Tuesday 20th March, E0.05, John Dalton East Building, from 1.00-2.00pm.
Sandwiches, coffee and tea are available from 12.30 pm in room E402.
Invasive Plant Species: Impacts on Critical Ecosystem Processes
Dr Lindsay Banin, University of Ulster
Invasion by exotic species has been identified as one of the greatest agents of environmental change and threats to biodiversity loss. At small spatial scales in particular, invasive plant species often substantially alter the community and physical structure of vegetation. Riparian habitats are especially prone to plant invasions as they tend to be disturbed, nutrient-rich environments and the water provides a vector of transport for seeds and tissues capable of regeneration. In the British Isles, three herbaceous species, Fallopia japonica, Heracleum mantegazzium, and Impatiens glandulifera, have spread rapidly along water courses and posed a significant and costly management problem.

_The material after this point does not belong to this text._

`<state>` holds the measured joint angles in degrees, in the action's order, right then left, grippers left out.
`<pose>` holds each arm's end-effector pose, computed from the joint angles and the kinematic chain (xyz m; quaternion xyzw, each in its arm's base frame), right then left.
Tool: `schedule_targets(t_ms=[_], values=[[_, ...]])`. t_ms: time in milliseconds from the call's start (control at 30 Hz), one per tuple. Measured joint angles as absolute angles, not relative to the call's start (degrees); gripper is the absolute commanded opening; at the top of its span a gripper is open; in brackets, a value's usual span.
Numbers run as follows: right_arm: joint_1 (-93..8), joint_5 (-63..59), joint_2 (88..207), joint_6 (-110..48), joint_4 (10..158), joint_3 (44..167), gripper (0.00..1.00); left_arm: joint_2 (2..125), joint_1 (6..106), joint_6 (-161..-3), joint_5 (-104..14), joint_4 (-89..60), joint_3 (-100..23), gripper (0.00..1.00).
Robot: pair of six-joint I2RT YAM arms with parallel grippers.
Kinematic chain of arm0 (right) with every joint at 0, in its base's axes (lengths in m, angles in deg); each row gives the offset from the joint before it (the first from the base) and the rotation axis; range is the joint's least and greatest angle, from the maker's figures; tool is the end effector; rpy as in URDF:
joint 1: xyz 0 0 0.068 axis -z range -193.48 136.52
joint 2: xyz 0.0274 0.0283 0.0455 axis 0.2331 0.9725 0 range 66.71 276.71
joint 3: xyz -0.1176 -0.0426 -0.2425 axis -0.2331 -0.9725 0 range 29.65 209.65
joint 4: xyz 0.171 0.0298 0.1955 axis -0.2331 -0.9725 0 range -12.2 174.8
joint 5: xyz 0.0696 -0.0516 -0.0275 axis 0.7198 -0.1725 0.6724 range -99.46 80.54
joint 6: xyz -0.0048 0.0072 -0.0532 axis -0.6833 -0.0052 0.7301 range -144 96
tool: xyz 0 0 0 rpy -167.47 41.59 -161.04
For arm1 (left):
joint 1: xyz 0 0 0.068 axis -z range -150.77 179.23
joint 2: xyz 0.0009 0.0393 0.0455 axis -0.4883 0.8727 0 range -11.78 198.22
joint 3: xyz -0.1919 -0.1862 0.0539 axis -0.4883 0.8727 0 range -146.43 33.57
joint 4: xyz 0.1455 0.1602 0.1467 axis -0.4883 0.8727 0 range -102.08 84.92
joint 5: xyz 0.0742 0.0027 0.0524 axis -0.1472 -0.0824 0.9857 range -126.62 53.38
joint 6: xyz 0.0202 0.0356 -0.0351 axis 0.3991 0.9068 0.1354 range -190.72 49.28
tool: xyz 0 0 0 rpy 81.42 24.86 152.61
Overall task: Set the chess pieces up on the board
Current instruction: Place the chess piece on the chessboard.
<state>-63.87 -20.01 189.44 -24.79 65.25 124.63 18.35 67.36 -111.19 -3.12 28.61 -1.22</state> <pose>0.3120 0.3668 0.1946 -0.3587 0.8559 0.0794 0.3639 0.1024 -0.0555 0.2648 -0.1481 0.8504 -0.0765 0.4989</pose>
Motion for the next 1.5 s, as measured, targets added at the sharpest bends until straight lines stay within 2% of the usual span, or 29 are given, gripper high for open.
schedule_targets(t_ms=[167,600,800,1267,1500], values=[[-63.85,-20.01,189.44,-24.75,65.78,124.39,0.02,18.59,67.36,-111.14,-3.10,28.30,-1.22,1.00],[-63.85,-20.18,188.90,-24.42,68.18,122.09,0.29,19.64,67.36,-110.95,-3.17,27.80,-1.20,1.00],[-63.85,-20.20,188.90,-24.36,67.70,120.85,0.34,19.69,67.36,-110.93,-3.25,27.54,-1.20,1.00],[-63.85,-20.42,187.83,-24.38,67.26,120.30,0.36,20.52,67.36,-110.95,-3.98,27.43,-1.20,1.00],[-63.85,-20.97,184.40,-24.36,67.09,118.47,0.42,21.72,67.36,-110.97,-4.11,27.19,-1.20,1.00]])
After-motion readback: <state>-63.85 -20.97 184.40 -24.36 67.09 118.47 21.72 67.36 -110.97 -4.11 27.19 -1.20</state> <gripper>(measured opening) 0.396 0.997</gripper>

Considerable research effort has focussed on predicting which species might be invasive, which communities might be vulnerable, and the effects of invasion on diversity of plants and other taxa. The impacts of plant invasion on critical ecosystem processes, for example nutrient and carbon cycling, also warrant attention: to what extent do these community changes engender shifts in ecosystem functioning? There is also a lack of understanding of the mechanisms by which plants exclude their native counterparts in a given habitat, which impedes our ability to rehabilitate invaded communities. Our research, part of the EU-funded CIRB (Controlling Priority Invasive Species and Restoring Native Biodiversity) project, seeks to identify some of these impacts and mechanisms to enable better management of these systems, and in the talk I present our preliminary findings.